* EXERCISE GOAL
The line containing "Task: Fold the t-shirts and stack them" marks the end: write out exactly every line from the first line of the data below through that line, and only those.

* SOURCE DATA
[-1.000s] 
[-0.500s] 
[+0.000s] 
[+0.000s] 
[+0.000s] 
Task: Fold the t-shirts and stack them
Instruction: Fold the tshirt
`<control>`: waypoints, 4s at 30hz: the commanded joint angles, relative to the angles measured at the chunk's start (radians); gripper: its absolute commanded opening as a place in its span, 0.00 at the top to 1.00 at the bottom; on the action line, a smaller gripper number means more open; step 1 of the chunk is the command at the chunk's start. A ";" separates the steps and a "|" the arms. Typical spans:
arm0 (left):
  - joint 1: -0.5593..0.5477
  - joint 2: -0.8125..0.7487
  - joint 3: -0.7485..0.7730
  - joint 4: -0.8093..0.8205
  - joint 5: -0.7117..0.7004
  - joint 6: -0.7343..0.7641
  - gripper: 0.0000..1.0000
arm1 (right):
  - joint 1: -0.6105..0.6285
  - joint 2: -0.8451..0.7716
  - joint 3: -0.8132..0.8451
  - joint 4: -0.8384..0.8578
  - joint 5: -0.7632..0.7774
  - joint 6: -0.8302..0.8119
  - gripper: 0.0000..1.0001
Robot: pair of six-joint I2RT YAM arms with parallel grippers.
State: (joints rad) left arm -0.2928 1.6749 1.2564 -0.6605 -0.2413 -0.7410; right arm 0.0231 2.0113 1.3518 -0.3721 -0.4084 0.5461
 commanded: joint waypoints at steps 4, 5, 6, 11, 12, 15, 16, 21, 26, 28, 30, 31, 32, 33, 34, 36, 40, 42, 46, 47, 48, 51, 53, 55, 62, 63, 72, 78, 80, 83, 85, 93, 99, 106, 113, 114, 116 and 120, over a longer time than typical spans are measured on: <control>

* OUTPUT BELOW
[-1.000s] 
[-0.500s] 
[+0.000s] 
[+0.000s] 
[+0.000s] 
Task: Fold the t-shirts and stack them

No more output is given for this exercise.